Ebenfalls können Bewerber ohne Medizinstudium den PhD (Doctor of Philosophy) auch etwa in der Medizinischen Soziologie machen. Dabei können ausgewählte Stipendiaten oder angestellte Hilfskräfte in Bonner Graduierten- oder Promotionskollegs arbeiten. Die dort versammelte Schwarm-Intelligenz soll jeden einzelnen beflügeln. Ähnliche Angebote gibt es auch an anderen Universitäten, etwa an von der Leyens' Heimathochschule in Hannover.

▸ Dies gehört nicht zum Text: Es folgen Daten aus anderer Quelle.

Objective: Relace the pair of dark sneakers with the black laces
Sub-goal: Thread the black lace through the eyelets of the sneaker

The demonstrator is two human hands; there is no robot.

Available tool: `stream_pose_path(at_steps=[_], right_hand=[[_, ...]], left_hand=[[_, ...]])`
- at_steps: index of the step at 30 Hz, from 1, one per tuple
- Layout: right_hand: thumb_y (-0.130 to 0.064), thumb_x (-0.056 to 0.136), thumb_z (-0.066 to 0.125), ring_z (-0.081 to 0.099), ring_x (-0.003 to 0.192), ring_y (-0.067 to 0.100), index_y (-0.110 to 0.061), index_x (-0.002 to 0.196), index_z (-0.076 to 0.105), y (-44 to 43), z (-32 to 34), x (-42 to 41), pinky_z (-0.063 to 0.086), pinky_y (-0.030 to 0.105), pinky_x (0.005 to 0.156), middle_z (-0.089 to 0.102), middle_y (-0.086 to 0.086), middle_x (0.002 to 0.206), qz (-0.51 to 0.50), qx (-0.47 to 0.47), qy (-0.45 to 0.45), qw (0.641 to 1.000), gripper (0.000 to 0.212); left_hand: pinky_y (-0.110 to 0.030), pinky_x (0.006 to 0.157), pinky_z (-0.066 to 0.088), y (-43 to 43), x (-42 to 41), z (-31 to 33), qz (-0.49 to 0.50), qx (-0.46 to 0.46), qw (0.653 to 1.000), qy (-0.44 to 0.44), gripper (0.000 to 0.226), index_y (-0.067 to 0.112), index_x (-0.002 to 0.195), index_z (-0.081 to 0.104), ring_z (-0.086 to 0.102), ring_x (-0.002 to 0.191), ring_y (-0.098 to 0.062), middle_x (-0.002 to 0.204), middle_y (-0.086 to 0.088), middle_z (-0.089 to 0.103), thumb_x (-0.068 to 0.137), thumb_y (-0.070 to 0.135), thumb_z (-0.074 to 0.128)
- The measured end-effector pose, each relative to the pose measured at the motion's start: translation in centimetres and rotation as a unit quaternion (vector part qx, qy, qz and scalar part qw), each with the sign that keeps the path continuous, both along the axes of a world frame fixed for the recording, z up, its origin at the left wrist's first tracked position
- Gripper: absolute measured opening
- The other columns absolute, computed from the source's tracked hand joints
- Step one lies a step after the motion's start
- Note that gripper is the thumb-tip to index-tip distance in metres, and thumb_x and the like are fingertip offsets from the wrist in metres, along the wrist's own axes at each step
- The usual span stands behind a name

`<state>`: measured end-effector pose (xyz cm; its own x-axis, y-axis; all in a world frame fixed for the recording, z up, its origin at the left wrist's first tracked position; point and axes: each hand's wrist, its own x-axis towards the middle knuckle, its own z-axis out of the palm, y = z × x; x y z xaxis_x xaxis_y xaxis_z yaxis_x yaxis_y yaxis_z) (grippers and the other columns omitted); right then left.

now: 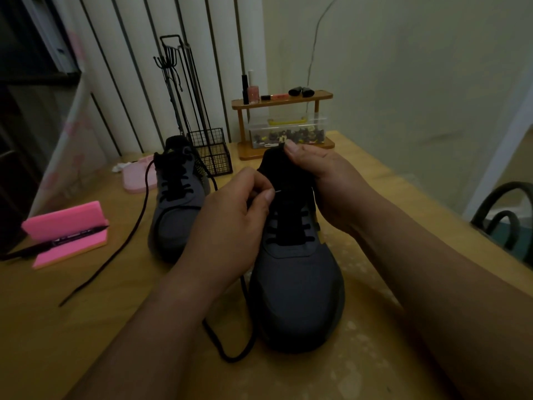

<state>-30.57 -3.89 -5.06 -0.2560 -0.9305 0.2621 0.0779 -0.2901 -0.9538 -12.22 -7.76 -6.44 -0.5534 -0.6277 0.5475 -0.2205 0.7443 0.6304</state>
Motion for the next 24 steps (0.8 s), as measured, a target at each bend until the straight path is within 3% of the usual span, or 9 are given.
stream_pose_path(at_steps=[11,17,24], right_hand=[[-0.031,0.106,0.056,0.071,0.096,0.026,0.013,0.120,0.061,-0.01,0.01,0.04,0.058,0.033,0.086,0.072,0.016,0.103,0.005,0.003,0.002,1.000,0.047],[-0.031,0.106,0.056,0.072,0.096,0.023,0.013,0.122,0.062,-0.04,-0.04,-0.03,0.059,0.028,0.083,0.072,0.016,0.105,-0.006,0.004,0.013,1.000,0.047],[-0.032,0.106,0.058,0.071,0.096,0.026,0.004,0.113,0.068,-0.13,-0.06,0.10,0.057,0.036,0.089,0.072,0.014,0.101,-0.006,0.005,0.006,1.000,0.038]], left_hand=[[-0.024,0.060,0.052,0.23,-0.52,-0.10,0.010,0.030,0.999,0.041,0.005,0.026,0.100,0.062,0.064,0.076,-0.008,0.080,0.005,0.064,0.103,0.030,0.063],[-0.015,0.061,0.049,0.00,0.13,0.18,-0.008,0.057,0.998,0.031,0.010,0.027,0.096,0.066,0.065,0.077,-0.006,0.083,0.009,0.068,0.103,0.021,0.063],[-0.018,0.067,0.054,0.18,-0.46,0.11,-0.019,0.052,0.997,0.047,0.010,0.022,0.096,0.069,0.068,0.084,-0.007,0.087,0.008,0.069,0.103,0.019,0.062]])
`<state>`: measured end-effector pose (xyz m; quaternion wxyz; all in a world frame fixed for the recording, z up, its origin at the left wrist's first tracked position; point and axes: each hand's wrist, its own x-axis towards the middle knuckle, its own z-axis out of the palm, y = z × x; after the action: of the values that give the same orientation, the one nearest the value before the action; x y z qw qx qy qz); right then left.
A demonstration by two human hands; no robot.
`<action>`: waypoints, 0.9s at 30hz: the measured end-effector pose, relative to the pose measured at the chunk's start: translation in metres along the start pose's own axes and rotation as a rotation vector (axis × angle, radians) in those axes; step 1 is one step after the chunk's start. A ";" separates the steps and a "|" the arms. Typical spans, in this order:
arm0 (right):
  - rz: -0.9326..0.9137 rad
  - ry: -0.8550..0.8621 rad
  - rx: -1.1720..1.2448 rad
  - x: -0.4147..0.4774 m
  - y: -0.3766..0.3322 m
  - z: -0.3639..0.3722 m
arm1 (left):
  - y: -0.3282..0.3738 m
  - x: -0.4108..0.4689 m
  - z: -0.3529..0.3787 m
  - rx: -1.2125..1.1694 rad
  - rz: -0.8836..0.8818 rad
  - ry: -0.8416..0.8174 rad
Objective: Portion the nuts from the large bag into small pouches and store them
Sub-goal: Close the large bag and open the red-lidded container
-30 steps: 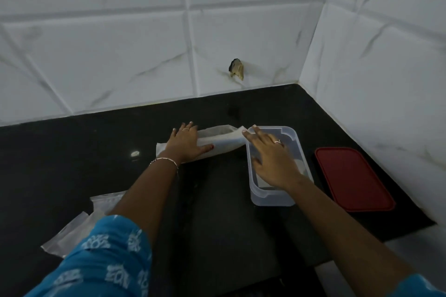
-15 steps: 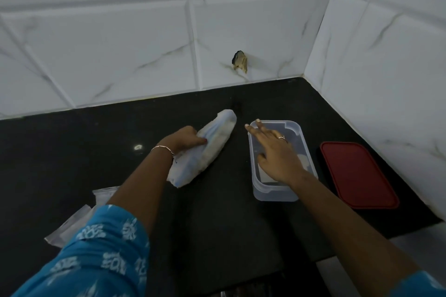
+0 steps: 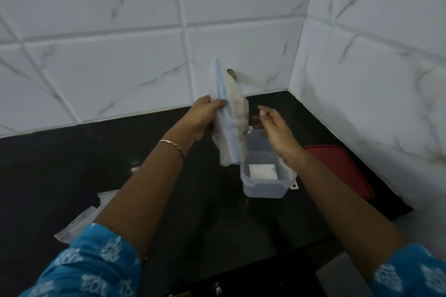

Die neuen Abschlüsse führen freilich zu einigem Titelwirrwarr. Beispielsweise vergibt die Uni Frankfurt Nichtmedizinern statt des PhD einen streng wissenschaftlichen "Dr. rer. med.". Zudem tragen manche Hochschulen der wachsenden Spezialisierung und Anreicherung der Forschung mit einem zusätzlichen Doktor der Humanbiologie (Dr. biol. hum.) Rechnung.

Ferner müssen Bewerber und ihre Betreuer in Bonn und an anderen Unis einen Doktoranden-Vertrag mit genauer Themenvorgabe schließen und beim Fachbereichsvorstand hinterlegen. Damit soll reinen Gefälligkeitspromotionen vorgebeugt werden. Alle organisatorischen Vorkehrungen können wissenschaftliches Fehlverhalten in Einzelfällen aber nie ganz ausschließen.

Vroniplag stellt aktuelle medizinische Dissertationen aus Münster und der Berliner Charité gleich im Dutzend unter Plagiatsverdacht. Auch die Bonner Fakultät überprüft jetzt nachträglich zwei Fälle. Dabei nimmt die Münsteraner Unileitung nicht zuletzt die Hochschullehrer und Gutachter ins Visier. Dieser Tage empfahl sie dem Medizinischen Fachbereich sogar, einem Professor die üppige finanzielle, personelle und räumliche Ausstattung seines Lehrstuhls bis auf ein Minimum wegzunehmen - wegen "grober Vernachlässigung der Betreuungspflicht".